The next steps in the development of this package is to implement state-of-the-art algorithms and run the benchmarks on the drug repurposing datasets shown in the drug repurposing dataset blog post.

References

[1] Jarada, Tamer N., Jon G. Rokne, and Reda Alhajj. “A review of computational drug repositioning: strategies, approaches, opportunities, challenges, and directions.” Journal of cheminformatics 12.1 (2020): 1-23.

[2] Zhang, Jia, et al. “Computational drug repositioning using collaborative filtering via multi-source fusion.” Expert Systems with Applications 84 (2017): 281-289.

[3] Meng, Yajie, et al. “A weighted bilinear neural collaborative filtering approach for drug repositioning.” Briefings in bioinformatics 23.2 (2022): bbab581.

[4] Margaris et al. In Proceedings of the 2019 IEEE/ACM International Conference on Advances in Social Networks Analysis and Mining (2019), 1160.

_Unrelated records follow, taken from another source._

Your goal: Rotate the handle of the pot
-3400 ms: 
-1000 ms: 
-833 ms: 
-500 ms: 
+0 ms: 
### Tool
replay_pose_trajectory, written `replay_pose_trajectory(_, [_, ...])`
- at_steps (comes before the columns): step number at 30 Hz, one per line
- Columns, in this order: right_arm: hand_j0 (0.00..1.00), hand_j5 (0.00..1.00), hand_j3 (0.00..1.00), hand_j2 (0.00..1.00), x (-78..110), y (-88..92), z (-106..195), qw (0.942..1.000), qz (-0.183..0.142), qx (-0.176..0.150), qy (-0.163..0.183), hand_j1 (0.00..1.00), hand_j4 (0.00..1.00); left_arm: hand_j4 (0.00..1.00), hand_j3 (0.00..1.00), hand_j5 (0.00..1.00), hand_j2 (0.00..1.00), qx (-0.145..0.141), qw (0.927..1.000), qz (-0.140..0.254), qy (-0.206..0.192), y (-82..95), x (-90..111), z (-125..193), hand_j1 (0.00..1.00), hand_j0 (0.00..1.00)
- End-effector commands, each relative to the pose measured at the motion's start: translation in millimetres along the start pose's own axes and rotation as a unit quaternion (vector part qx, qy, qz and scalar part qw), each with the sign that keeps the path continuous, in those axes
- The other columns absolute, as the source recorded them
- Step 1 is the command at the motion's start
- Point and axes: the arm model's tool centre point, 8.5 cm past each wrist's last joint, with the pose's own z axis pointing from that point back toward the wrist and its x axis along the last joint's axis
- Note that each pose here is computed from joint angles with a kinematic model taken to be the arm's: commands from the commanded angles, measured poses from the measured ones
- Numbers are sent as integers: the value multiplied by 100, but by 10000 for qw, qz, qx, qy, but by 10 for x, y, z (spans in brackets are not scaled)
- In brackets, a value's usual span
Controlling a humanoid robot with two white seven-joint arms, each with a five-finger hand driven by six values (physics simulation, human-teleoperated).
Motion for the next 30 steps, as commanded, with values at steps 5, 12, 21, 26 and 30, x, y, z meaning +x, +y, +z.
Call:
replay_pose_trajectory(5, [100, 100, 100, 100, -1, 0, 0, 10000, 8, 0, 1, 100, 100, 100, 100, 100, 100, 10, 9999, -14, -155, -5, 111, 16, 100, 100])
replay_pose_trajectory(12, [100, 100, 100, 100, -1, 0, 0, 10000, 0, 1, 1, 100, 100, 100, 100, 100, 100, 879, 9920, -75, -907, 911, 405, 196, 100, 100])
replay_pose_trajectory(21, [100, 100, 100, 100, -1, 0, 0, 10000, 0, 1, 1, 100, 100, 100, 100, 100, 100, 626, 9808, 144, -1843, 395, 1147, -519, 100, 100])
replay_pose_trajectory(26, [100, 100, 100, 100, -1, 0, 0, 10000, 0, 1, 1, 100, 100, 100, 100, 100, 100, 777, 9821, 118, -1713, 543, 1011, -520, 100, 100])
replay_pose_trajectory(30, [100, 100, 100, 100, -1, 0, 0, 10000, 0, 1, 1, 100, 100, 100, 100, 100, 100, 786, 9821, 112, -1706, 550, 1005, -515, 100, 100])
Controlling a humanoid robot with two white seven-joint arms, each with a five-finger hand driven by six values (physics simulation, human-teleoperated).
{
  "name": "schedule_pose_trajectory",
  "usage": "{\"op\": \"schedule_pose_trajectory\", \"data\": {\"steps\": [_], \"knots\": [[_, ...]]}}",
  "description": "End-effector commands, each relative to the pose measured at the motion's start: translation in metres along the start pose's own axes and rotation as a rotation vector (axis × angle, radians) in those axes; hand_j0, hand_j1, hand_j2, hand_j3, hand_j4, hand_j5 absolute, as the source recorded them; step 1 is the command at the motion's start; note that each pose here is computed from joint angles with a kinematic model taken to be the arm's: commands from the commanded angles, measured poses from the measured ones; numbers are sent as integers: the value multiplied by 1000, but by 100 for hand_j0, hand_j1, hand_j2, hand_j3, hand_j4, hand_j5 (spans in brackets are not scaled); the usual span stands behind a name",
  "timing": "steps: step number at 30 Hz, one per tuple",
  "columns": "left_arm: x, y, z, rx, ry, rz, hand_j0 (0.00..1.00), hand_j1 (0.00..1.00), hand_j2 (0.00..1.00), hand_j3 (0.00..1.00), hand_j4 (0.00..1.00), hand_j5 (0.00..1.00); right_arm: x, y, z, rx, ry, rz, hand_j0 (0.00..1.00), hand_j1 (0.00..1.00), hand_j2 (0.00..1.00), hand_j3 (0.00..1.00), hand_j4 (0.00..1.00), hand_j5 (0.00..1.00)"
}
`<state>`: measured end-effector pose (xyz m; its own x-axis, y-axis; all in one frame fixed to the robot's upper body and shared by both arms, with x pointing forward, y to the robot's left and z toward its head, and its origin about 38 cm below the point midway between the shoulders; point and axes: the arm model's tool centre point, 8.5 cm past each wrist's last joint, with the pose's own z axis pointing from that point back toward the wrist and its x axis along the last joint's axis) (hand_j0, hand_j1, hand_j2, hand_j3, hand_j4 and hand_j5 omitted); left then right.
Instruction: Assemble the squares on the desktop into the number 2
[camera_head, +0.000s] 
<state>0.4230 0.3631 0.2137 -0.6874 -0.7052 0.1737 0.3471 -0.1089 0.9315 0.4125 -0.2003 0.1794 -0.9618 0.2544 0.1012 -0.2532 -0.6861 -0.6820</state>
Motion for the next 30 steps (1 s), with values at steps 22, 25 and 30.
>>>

[5] Yang, Xinxing, et al. “Additional neural matrix factorization model for computational drug repositioning.” BMC bioinformatics 20 (2019): 1-11.

[6] Liu, Hui, et al. “Predicting effective drug combinations using gradient tree boosting based on features extracted from drug-protein heterogeneous network.” BMC bioinformatics 20.1 (2019): 1-12.

[7] Yang, Mengyun, et al. “Drug repositioning based on bounded nuclear norm regularization.” Bioinformatics 35.14 (2019): i455-i463.

[8] Vie, Jill-Jênn, and Hisashi Kashima. “Knowledge tracing machines: Factorization machines for knowledge tracing.” Proceedings of the AAAI Conference on Artificial Intelligence. Vol. 33. No. 01. 2019.

[9] He, Jieyue, Xinxing Yang, and Zhuo Gong. “Hybrid attentional memory network for computational drug repositioning.” BMC bioinformatics 21.1 (2020): 1-17.

[10] Yang, Xinxing, Genke Yang, and Jian Chu. “The Computational Drug Repositioning without Negative Sampling.” IEEE/ACM Transactions on Computational Biology and Bioinformatics (2022).

[11] Kapoor, Sayash, and Arvind Narayanan. “Leakage and the reproducibility crisis in ML-based science.” arXiv preprint arXiv:2207.07048 (2022).